Task to carry out | Begin at the top of the listing below. Write each line out exactly, ending with the line that holds "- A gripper".

Provided data |
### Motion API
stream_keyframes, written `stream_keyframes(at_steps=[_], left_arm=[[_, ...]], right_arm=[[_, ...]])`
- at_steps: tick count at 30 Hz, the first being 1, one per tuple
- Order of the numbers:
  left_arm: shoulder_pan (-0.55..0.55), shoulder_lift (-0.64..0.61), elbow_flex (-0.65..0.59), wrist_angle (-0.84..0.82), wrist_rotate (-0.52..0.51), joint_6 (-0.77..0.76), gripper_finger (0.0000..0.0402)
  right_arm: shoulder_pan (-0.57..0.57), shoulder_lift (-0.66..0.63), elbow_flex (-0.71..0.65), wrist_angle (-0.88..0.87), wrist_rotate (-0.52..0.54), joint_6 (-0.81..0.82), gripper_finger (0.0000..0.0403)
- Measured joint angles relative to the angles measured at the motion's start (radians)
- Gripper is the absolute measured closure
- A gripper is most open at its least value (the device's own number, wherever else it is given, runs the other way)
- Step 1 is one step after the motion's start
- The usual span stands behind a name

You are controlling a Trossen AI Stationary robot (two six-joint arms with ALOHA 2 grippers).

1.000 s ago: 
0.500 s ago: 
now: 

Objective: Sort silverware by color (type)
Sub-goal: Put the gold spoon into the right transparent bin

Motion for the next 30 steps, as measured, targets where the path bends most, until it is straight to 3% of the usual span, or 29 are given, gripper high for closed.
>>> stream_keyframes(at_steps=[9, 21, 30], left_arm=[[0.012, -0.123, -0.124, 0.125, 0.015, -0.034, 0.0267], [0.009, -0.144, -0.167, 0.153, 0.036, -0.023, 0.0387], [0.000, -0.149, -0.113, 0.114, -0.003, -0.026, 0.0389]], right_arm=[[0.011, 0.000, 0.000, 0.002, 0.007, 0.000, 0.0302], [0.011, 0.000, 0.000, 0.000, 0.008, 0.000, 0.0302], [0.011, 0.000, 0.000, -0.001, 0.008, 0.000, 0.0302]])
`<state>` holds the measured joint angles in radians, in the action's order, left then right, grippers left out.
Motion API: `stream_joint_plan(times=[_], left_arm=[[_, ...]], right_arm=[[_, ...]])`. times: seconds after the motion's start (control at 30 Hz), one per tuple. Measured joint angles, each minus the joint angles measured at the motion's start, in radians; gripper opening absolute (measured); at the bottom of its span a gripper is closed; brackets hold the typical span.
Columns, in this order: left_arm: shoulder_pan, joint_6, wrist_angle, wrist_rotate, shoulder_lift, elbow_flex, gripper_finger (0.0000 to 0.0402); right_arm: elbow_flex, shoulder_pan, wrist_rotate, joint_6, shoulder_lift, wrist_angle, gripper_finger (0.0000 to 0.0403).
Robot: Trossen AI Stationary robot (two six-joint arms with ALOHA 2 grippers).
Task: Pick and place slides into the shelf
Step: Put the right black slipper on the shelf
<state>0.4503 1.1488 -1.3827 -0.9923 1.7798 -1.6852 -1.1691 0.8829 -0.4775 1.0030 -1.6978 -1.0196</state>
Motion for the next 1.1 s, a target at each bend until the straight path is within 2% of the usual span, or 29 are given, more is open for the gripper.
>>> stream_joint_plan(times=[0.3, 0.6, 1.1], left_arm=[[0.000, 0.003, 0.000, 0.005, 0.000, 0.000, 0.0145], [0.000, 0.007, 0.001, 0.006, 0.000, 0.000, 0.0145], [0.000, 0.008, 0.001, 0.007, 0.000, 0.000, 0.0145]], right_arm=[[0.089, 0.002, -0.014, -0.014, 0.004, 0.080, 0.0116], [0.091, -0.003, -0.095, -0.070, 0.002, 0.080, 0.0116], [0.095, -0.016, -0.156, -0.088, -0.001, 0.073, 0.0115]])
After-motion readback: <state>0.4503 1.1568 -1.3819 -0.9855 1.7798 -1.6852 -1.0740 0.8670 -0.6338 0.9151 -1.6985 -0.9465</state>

The answer |
### Motion API
stream_keyframes, written `stream_keyframes(at_steps=[_], left_arm=[[_, ...]], right_arm=[[_, ...]])`
- at_steps: tick count at 30 Hz, the first being 1, one per tuple
- Order of the numbers:
  left_arm: shoulder_pan (-0.55..0.55), shoulder_lift (-0.64..0.61), elbow_flex (-0.65..0.59), wrist_angle (-0.84..0.82), wrist_rotate (-0.52..0.51), joint_6 (-0.77..0.76), gripper_finger (0.0000..0.0402)
  right_arm: shoulder_pan (-0.57..0.57), shoulder_lift (-0.66..0.63), elbow_flex (-0.71..0.65), wrist_angle (-0.88..0.87), wrist_rotate (-0.52..0.54), joint_6 (-0.81..0.82), gripper_finger (0.0000..0.0403)
- Measured joint angles relative to the angles measured at the motion's start (radians)
- Gripper is the absolute measured closure
- A gripper is most open at its least value (the device's own number, wherever else it is given, runs the other way)

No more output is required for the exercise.